“Great Jeminey!” he cried. “Copper! Raw, red copper! An' they think it's gold!”
“Him gold,” Carluk assured them confidently, his quick comprehension having caught the gist of Shorty's exclamation.
“And the poor devils banked everything on it,” Smoke muttered. “Look at it. That chunk there weighs forty pounds. They've got hundreds of pounds of it, and they've carried it when they didn't have strength enough to drag themselves. Look here, Shorty. We've got to feed them.”
“Huh! Sounds easy. But how about statistics? You an' me has a month's grub, which is six meals times thirty, which is one hundred an' eighty meals. Here's two hundred Indians, with real, full-grown appetites. How the blazes can we give 'm one meal even?”
“There's the dog-grub,” Smoke answered. “A couple of hundred pounds of dried salmon ought to help out. We've got to do it. They've pinned their faith on the white man, you know.”

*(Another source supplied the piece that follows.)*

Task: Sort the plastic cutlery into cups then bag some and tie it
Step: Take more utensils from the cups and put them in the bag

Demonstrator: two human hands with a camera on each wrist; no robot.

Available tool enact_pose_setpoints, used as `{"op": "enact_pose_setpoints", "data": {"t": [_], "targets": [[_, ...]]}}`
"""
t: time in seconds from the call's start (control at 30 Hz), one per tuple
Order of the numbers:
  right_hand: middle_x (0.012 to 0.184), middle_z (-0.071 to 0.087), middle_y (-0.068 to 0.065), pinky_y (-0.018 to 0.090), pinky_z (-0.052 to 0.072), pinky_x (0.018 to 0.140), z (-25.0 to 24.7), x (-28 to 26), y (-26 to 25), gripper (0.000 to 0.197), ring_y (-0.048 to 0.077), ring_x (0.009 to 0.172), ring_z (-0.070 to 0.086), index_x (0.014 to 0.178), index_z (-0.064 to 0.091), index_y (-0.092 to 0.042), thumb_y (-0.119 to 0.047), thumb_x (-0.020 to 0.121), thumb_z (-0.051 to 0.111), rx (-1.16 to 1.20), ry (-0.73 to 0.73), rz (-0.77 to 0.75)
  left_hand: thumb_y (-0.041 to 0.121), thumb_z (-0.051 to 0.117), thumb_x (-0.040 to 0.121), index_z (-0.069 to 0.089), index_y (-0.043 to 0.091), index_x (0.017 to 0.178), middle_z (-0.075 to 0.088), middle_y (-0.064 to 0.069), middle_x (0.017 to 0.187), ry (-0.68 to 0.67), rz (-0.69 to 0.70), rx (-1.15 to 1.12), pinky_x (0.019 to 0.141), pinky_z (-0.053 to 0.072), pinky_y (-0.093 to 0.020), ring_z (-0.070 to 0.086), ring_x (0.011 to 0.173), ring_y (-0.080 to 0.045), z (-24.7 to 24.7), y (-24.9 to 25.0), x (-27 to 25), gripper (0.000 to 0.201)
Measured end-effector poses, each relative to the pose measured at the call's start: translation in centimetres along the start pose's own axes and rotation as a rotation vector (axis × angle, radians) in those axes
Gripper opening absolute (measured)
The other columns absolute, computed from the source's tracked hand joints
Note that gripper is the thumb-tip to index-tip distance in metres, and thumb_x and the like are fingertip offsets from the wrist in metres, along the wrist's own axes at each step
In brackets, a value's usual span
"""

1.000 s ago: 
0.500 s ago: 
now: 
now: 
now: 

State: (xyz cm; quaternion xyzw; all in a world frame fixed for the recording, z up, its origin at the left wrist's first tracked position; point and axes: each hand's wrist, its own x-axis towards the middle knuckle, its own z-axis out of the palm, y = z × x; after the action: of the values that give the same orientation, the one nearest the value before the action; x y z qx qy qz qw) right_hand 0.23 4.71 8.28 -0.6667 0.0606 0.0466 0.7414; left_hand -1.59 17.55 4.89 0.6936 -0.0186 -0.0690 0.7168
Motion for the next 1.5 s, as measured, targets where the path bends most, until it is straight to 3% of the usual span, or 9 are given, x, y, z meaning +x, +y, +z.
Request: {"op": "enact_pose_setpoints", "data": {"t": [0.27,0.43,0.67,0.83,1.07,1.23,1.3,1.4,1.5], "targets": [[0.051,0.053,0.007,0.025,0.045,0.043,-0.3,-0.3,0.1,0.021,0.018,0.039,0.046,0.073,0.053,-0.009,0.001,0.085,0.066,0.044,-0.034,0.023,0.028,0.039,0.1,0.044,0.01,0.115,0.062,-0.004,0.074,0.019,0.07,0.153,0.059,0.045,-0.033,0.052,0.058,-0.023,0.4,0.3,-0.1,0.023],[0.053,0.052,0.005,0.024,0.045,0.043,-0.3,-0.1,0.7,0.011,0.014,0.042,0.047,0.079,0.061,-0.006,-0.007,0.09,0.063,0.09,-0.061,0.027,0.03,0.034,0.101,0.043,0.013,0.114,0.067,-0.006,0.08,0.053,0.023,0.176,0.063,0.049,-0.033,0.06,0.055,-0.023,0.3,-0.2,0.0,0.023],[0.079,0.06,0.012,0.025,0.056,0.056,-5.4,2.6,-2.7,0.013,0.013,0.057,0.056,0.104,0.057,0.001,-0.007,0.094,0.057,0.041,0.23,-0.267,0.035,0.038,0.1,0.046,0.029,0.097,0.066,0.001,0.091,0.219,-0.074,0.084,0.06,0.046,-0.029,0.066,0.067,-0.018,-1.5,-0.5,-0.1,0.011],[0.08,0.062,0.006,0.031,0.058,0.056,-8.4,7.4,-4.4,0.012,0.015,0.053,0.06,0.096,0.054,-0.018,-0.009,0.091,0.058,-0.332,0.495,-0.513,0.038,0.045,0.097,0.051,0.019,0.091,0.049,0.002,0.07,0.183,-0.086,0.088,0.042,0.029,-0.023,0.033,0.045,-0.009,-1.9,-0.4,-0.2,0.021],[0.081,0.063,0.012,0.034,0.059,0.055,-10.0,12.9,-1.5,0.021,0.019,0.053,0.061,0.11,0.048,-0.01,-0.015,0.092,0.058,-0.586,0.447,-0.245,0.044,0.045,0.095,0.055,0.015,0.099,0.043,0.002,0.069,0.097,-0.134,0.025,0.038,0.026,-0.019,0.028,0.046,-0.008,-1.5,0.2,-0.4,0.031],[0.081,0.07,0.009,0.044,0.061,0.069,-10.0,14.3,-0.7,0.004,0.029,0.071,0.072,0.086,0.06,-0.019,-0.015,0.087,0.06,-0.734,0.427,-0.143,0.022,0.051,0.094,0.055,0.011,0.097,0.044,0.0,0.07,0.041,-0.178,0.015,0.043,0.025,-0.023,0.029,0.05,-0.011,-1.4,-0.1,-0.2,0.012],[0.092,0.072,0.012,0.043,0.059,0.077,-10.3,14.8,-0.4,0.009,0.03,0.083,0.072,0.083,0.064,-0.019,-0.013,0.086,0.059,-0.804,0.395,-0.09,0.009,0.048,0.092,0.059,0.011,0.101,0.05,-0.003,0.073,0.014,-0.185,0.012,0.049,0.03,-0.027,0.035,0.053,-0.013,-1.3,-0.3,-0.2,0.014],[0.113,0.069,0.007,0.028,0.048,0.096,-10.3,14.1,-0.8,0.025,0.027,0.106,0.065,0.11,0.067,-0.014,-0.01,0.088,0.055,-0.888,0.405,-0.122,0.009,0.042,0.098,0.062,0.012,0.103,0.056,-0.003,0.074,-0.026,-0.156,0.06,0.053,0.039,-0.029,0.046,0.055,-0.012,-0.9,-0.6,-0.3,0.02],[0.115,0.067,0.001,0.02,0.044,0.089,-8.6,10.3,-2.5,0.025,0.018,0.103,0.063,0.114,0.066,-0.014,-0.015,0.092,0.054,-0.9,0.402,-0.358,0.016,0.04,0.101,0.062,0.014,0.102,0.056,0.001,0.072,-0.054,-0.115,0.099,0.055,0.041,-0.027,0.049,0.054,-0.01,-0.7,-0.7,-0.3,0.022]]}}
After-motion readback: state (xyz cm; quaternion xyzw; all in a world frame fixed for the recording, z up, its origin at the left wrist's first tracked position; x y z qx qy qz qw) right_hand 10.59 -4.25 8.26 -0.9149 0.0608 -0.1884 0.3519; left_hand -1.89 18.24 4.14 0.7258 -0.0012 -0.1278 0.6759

“Sure, an' we can't throw 'm down,” Shorty agreed. “An' we got two nasty jobs cut out for us, each just about twicet as nasty as the other. One of us has got to make a run of it to Mucluc an' raise a relief. The other has to stay here an' run the hospital an' most likely be eaten. Don't let it slip your noodle that we've been six days gettin' here; an' travelin' light, an' all played out, it can't be made back in less 'n three days.”
For a minute Smoke pondered the miles of the way they had come, visioning the miles in terms of time measured by his capacity for exertion. “I can get there to-morrow night,” he announced.
“All right,” Shorty acquiesced cheerfully. “An' I'll stay an' be eaten.”
“But I'm going to take one fish each for the dogs,” Smoke explained, “and one meal for myself.”
“An' you'll sure need it if you make Mucluc to-morrow night.”